Le Tribunal n’a pas non plus donné suite à sa demande de transmission de l’intégralité des communications écrites (mails, courriers) entre l’ANFR et l’ANSES.

Jugement TA Melun 28 12 2018 ANFR

Le Juge a considéré, à propos des communications intervenues durant la présente instance, à savoir la publication des rapports sur le site OPEN DATA de l’ANFR en mars 2018, que :

 » … les rapports de mesure publiés par l’ANFR le 8 mars 2018 n’ont fait l’objet avant leur publication que d’une harmonisation de leur présentation formelle sans que leur contenu soit modifié et que, d’autre part, ces rapports ont fait l’objet d’une signature électronique qui peut être vérifiée par toute personne intéressée en téléchargeant le document … »

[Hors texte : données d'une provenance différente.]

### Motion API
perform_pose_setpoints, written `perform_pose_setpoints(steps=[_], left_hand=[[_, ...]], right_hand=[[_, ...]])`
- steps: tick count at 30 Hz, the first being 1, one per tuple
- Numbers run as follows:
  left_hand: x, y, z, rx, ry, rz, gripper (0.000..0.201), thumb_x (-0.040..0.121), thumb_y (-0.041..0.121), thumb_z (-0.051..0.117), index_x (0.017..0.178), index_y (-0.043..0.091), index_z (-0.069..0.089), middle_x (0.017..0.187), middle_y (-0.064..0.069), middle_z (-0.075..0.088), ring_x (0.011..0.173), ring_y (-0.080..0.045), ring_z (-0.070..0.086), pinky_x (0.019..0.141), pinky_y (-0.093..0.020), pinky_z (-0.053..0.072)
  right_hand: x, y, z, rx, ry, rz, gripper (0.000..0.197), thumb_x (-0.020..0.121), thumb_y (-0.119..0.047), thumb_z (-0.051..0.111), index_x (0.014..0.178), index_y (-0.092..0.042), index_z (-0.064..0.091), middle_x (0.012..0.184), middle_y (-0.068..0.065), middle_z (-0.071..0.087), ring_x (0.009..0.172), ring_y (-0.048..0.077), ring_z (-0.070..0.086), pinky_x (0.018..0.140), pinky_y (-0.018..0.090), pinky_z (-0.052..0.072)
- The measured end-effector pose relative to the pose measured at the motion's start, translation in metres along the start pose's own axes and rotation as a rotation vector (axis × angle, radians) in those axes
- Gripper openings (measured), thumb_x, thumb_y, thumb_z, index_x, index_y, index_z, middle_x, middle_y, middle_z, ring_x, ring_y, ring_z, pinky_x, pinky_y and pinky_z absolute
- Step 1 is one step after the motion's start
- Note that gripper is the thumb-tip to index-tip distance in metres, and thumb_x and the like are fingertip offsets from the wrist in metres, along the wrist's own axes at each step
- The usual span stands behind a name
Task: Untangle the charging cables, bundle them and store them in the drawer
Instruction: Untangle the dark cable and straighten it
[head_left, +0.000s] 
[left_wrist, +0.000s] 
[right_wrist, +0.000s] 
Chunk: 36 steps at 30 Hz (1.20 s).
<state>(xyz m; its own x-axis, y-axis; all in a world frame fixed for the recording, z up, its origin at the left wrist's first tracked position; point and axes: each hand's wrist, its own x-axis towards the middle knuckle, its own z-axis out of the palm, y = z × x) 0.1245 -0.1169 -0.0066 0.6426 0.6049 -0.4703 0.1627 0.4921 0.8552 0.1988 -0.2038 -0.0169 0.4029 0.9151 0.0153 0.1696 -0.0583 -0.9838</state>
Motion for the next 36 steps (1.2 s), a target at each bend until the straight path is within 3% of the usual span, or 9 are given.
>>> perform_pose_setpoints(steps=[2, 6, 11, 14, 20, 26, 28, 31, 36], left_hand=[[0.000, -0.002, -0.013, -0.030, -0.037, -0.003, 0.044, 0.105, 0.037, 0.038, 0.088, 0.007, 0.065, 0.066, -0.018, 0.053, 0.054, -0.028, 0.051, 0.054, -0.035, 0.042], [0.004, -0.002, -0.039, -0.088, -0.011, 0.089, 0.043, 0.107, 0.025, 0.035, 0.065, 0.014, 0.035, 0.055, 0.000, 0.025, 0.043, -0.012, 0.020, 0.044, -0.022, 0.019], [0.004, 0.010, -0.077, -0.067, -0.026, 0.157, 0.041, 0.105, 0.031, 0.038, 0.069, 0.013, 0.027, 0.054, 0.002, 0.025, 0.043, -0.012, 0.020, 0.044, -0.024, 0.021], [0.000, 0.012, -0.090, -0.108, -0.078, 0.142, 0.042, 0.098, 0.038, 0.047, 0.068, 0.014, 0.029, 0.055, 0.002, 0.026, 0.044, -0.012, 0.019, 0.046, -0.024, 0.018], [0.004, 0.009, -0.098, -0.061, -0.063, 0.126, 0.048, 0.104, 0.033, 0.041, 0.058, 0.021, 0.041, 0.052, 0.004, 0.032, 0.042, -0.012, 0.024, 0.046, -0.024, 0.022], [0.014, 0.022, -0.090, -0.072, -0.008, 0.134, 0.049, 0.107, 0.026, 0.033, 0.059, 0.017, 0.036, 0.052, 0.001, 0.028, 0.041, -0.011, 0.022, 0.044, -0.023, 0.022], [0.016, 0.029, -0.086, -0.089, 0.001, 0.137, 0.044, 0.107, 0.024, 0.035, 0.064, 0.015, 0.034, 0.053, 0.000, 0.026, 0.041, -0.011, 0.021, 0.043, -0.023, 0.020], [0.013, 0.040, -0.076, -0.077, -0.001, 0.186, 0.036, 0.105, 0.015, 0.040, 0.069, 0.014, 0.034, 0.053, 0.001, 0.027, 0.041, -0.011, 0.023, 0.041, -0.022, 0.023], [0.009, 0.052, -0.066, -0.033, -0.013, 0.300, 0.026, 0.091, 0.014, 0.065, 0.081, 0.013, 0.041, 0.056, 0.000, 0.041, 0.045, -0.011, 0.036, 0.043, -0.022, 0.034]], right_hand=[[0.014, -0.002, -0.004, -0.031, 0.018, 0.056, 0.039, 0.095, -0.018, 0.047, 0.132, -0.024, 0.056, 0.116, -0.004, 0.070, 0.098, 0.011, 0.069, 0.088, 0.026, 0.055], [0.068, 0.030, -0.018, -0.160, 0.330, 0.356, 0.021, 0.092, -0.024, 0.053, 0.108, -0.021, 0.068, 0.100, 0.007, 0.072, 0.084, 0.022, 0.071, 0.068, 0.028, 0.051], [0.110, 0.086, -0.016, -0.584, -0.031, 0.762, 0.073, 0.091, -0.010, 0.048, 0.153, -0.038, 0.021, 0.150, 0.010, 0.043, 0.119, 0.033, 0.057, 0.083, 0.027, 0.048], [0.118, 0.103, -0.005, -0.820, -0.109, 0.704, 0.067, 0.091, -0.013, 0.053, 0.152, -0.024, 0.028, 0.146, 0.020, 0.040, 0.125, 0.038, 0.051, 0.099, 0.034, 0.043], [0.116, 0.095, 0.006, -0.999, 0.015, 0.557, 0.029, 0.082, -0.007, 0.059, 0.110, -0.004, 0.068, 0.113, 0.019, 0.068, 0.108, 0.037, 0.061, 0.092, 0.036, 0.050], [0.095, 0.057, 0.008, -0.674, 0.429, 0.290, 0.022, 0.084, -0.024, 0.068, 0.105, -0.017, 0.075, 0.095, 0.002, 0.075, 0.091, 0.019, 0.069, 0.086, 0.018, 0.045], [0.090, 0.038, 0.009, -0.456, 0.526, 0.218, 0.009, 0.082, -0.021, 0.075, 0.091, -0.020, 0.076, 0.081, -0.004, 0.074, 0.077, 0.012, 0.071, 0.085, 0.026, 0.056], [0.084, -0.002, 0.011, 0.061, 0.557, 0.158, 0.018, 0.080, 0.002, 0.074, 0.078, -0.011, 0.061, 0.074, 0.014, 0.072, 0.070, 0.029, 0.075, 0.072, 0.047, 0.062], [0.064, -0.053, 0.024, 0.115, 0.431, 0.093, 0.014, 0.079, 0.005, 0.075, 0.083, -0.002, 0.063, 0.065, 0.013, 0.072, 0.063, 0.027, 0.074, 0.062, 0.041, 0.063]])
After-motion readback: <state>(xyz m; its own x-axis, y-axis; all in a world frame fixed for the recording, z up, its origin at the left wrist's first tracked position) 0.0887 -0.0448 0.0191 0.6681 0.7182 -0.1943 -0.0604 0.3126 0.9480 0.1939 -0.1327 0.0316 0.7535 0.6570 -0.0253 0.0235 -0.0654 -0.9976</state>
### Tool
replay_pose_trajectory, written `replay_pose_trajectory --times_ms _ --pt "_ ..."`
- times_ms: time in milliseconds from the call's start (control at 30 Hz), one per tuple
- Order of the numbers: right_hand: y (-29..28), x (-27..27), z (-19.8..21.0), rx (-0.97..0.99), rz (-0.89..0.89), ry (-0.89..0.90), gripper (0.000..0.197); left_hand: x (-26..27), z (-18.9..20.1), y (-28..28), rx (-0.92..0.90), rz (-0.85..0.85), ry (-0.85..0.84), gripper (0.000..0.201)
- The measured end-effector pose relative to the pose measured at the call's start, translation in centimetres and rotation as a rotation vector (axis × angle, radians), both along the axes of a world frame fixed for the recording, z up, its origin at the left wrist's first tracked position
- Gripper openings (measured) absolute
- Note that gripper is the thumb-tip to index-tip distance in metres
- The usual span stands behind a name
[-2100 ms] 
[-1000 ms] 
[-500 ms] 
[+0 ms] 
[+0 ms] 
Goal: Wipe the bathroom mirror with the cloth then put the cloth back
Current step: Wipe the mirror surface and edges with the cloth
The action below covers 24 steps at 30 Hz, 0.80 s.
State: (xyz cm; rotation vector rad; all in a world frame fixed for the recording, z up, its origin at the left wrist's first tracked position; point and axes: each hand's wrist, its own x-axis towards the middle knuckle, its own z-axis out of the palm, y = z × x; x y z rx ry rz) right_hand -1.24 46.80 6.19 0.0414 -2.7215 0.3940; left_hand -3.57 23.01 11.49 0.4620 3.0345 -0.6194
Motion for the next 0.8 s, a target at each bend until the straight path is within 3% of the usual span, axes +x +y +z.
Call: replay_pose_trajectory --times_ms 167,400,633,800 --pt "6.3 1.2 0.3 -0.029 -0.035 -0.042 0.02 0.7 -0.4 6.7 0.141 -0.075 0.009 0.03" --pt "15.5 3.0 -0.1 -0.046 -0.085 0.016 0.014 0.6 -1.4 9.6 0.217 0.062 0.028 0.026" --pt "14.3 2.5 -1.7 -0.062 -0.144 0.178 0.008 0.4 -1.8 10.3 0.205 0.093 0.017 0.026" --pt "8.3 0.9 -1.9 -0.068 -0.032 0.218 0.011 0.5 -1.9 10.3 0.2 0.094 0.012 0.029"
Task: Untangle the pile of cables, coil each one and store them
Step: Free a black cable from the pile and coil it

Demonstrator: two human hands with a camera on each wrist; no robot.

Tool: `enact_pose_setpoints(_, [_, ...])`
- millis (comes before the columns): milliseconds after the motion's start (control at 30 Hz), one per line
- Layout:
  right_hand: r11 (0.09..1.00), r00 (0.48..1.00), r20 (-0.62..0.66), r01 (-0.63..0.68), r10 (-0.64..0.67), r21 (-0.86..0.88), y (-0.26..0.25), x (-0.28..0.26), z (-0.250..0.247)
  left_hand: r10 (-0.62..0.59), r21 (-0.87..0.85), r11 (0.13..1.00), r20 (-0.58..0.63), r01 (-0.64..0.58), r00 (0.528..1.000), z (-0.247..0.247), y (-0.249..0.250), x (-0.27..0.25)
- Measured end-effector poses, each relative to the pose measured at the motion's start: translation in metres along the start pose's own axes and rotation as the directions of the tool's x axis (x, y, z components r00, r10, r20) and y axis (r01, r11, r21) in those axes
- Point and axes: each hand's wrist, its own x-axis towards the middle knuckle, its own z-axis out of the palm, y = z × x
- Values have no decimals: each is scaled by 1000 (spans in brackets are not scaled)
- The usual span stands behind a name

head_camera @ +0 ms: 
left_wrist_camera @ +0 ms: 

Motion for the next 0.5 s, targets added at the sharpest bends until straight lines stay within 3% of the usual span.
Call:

Une décision préoccupante en matière de transparence

Pour le Dr Arazi qui a lancé l’alerte en juillet 2016 :

« Cette décision est particulièrement préoccupante, car comme tout le monde le sait bien, le diable se cache dans les détails. En effet, l’ANFR n’a publié ces données que sous la double contrainte juridique et médiatique. Ce serait un grave précédent, si une agence gouvernementale pouvait « harmoniser » les documents et ne plus avoir à fournir les rapports originaux et intégraux signés« .

Par ailleurs, nous avions apporté au Tribunal, sans qu’ils soient retenus, de nombreux éléments tendant à montrer que les rapports avaient été modifiés pour enlever toutes les références aux valeurs des tests sur 1gr de tissu. Cette valeur est utilisée aux USA pour la mesure du Débit d’absorption spécifique (DAS).

Pourvoi en cassation devant le Conseil d’État

Devant l’importance des enjeux tant industriels que de santé publique, le Dr Arazi a décidé de former, à l’encontre de la décision du Tribunal administratif, un pourvoi en cassation devant le Conseil d’État. Pour Maître Laurent Goldman, Avocat au Conseil d’État et à la Cour de Cassation,  qui le représentera :

« Seule la production du document initial pouvait permettre au juge de déterminer si la version publiée sur le site internet de l’ANFR n’avait fait l’objet d’aucune modification ou retranchement« 

Notre association va lui apporter tout son soutien en lançant une souscription afin de l’aider à prendre en charge les frais d’avocats de cette nouvelle procédure.